* [Exercise aim]: Given the records below, would you repeat exactly the lines that begin at the one containing "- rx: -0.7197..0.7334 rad" and end at the one containing "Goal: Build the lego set", inclusive?

* [Records drawn from a dataset]:
- - -
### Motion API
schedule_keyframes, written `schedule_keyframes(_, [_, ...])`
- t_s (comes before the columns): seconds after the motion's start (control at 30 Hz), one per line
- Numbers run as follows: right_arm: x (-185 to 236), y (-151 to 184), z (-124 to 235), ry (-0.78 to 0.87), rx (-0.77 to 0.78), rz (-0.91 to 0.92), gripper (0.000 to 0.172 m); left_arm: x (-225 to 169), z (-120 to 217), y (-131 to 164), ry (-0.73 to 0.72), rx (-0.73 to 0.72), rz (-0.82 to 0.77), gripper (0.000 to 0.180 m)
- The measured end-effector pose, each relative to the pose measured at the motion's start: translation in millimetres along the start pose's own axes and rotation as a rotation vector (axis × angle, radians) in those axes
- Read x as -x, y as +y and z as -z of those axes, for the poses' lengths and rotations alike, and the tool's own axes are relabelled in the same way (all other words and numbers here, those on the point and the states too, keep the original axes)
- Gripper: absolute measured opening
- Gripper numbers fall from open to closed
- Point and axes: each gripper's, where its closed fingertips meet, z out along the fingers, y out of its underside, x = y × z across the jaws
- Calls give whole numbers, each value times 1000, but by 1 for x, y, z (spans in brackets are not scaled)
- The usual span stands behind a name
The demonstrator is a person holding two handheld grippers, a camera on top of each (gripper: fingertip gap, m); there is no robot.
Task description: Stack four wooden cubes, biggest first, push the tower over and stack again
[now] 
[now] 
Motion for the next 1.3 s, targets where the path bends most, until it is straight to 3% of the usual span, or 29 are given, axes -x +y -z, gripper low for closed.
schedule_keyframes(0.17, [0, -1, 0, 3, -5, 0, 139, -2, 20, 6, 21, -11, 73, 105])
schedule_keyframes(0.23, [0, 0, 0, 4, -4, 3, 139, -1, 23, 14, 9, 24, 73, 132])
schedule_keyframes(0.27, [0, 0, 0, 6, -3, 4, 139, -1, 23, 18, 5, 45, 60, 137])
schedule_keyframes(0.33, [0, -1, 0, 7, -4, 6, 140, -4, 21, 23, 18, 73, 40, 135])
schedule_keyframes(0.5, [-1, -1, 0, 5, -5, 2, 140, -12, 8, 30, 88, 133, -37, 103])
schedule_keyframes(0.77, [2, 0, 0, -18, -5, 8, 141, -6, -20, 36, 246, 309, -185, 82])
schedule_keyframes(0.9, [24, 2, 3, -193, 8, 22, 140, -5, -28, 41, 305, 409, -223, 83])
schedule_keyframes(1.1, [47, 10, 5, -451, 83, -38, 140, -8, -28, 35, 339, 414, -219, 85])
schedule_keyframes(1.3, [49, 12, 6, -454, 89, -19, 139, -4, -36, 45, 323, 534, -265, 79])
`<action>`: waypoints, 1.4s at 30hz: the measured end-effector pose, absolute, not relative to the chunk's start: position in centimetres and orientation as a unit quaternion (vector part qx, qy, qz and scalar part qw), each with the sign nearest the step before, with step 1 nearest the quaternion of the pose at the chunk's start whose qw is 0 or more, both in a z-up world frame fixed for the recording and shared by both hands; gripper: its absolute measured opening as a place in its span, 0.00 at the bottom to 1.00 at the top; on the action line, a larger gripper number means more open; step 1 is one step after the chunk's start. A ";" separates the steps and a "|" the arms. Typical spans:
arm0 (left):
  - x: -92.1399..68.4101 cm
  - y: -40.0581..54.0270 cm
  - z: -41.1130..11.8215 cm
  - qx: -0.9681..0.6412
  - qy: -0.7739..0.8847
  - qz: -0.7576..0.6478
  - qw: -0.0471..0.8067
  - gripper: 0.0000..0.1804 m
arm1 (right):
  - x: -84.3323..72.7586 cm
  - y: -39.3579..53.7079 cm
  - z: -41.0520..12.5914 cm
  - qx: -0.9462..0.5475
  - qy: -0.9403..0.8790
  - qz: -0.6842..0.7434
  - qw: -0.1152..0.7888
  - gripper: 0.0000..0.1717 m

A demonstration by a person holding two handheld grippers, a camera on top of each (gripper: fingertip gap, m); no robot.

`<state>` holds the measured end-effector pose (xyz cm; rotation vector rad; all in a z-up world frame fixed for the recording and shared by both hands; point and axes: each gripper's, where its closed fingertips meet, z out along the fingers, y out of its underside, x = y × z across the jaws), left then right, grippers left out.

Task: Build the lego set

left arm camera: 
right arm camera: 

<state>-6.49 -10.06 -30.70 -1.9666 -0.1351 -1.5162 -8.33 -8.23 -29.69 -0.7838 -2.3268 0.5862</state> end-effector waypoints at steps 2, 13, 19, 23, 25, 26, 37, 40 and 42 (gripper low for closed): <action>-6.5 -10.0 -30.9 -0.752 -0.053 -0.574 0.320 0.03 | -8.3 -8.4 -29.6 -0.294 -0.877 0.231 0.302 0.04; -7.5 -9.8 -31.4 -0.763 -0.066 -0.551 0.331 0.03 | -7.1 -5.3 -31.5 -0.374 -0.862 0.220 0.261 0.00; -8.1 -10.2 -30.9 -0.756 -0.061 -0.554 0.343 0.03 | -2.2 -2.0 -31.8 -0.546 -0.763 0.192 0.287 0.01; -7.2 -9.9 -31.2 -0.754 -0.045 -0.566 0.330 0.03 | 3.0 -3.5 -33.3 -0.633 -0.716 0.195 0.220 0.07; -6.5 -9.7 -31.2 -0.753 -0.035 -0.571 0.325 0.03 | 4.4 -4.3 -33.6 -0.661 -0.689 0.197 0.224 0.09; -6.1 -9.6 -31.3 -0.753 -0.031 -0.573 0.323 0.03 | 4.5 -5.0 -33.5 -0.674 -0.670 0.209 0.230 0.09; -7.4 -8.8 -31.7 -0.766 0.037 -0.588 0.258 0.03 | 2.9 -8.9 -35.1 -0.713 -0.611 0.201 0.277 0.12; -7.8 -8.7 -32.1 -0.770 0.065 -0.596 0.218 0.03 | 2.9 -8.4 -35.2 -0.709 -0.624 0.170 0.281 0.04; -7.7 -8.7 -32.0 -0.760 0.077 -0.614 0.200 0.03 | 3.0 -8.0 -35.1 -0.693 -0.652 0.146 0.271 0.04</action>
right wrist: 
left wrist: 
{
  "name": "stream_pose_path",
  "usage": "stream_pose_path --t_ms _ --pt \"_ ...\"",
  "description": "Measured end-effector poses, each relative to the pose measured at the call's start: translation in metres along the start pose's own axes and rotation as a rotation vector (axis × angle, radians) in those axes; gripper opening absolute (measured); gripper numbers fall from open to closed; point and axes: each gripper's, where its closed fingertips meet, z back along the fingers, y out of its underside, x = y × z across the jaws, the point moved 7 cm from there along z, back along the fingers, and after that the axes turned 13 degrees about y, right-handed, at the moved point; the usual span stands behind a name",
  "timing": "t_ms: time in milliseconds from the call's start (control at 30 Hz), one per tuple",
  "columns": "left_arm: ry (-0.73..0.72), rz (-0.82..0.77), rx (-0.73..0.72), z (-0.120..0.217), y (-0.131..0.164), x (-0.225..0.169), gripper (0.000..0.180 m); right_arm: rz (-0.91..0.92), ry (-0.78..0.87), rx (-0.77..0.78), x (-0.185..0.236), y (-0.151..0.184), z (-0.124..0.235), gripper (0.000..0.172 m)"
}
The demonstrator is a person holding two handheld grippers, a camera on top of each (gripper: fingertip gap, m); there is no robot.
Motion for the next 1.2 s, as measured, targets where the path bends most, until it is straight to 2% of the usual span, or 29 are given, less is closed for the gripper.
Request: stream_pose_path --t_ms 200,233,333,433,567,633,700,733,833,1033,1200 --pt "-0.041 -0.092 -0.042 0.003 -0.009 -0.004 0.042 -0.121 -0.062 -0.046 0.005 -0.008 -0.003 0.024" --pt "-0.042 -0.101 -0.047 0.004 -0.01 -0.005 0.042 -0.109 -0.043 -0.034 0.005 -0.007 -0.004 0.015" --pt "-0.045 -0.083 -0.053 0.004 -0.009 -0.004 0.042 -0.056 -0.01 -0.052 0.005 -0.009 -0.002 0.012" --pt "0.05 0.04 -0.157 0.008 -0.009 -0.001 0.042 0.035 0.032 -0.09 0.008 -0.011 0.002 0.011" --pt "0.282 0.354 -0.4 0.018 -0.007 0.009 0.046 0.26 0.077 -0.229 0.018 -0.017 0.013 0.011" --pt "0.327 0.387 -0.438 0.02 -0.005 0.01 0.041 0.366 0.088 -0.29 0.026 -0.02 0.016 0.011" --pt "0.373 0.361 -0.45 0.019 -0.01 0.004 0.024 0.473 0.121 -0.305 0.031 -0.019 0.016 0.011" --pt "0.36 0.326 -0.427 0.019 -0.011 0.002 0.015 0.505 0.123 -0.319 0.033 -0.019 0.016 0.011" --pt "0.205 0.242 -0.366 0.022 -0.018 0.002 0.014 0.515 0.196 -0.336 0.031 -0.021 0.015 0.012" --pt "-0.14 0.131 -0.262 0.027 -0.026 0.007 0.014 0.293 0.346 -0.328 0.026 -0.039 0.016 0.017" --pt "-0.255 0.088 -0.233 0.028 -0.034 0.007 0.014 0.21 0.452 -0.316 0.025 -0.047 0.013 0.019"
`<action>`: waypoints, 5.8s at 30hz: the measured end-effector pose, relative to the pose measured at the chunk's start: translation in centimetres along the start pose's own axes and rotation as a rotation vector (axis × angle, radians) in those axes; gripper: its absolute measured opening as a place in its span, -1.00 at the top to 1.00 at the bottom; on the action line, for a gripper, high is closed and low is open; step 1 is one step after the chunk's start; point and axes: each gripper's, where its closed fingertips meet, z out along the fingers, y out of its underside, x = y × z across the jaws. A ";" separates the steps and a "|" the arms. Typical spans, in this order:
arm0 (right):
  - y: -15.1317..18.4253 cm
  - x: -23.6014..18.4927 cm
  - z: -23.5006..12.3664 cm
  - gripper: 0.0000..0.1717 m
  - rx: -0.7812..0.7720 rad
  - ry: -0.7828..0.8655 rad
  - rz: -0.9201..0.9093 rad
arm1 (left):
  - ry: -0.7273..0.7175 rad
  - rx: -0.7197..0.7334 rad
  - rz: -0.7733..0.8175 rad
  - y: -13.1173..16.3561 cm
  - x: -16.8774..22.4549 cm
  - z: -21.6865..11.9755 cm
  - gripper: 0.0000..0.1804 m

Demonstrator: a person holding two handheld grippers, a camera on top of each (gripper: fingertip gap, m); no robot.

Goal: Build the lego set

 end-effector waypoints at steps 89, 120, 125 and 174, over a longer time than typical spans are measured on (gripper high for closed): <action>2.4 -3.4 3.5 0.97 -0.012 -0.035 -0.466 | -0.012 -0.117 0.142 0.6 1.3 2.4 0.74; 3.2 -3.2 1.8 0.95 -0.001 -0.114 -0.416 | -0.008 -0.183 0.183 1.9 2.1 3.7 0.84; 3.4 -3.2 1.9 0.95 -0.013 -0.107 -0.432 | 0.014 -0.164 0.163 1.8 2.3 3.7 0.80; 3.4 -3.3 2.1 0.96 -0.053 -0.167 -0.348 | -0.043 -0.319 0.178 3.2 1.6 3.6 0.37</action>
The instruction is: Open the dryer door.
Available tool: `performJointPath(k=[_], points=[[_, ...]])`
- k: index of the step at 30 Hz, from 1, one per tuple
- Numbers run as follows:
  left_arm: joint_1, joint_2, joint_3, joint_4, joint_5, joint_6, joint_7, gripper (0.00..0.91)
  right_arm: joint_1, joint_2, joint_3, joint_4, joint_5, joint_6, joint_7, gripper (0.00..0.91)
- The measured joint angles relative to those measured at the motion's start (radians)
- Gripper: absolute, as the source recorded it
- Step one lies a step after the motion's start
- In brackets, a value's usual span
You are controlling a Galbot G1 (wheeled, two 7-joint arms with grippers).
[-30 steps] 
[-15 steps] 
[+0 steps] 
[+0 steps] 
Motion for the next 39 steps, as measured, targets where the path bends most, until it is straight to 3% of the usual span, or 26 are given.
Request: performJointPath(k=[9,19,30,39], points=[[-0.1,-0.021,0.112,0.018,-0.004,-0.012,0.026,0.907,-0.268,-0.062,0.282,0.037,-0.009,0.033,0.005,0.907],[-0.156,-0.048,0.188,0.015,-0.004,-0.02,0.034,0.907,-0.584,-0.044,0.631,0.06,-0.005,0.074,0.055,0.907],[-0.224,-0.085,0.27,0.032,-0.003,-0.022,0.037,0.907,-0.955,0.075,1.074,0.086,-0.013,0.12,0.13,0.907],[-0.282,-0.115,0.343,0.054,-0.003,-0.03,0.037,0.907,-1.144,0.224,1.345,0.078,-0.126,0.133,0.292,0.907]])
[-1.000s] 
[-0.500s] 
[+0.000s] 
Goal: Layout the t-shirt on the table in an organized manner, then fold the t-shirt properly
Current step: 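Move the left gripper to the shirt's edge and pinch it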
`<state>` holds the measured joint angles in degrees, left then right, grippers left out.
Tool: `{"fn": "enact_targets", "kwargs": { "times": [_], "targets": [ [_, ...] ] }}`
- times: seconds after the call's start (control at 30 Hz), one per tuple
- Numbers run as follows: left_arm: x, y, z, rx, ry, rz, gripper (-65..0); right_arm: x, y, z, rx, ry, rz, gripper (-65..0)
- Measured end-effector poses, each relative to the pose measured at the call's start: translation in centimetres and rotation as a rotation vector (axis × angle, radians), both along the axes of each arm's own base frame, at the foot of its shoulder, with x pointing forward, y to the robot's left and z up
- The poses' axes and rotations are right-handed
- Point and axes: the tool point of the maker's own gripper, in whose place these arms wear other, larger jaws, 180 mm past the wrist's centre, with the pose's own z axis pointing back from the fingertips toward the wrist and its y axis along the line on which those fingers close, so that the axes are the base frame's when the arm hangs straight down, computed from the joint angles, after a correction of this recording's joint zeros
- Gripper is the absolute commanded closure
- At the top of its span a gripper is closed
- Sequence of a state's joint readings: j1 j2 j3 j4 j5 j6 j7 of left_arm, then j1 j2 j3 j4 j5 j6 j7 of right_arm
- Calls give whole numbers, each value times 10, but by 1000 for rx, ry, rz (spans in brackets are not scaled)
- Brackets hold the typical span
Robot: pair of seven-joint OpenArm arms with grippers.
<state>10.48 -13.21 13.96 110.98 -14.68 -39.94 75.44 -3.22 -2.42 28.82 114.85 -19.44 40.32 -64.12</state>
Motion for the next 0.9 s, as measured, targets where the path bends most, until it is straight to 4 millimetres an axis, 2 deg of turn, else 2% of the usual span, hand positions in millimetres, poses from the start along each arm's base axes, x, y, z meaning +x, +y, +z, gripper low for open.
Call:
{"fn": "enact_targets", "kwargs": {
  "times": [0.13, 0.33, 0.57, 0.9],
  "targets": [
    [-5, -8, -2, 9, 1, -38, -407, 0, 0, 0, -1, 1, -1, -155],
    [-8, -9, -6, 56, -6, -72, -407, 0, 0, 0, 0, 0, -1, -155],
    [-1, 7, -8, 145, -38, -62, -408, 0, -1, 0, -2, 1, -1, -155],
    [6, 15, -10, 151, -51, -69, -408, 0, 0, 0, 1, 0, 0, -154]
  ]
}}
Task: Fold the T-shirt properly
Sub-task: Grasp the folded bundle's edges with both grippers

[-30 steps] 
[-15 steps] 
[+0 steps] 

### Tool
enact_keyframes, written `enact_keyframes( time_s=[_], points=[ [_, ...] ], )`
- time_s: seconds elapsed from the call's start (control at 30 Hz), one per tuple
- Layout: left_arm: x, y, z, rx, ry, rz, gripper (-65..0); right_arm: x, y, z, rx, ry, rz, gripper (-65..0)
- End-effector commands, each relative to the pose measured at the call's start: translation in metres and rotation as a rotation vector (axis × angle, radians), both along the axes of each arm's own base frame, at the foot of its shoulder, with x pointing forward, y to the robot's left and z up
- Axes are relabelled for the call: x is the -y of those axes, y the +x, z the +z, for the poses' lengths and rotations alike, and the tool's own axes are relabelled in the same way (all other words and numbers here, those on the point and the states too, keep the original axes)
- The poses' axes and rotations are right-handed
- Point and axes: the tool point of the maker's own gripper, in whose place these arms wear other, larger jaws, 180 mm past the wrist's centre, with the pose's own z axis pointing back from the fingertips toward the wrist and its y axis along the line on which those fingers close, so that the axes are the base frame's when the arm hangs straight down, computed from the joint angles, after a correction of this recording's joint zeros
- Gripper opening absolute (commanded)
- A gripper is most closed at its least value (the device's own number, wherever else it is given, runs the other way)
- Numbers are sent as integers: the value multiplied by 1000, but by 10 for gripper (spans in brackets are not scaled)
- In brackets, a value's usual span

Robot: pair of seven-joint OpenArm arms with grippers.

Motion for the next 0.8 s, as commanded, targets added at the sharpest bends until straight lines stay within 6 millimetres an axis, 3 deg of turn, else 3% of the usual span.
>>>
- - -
* [Result of this exercise]:
  - rx: -0.7197..0.7334 rad
  - rz: -0.7733..0.8175 rad
  - y: -13.1173..16.3561 cm
  - x: -16.8774..22.4549 cm
  - z: -21.6865..11.9755 cm
  - gripper: 0.0000..0.1804 m

Demonstrator: a person holding two handheld grippers, a camera on top of each (gripper: fingertip gap, m); no robot.

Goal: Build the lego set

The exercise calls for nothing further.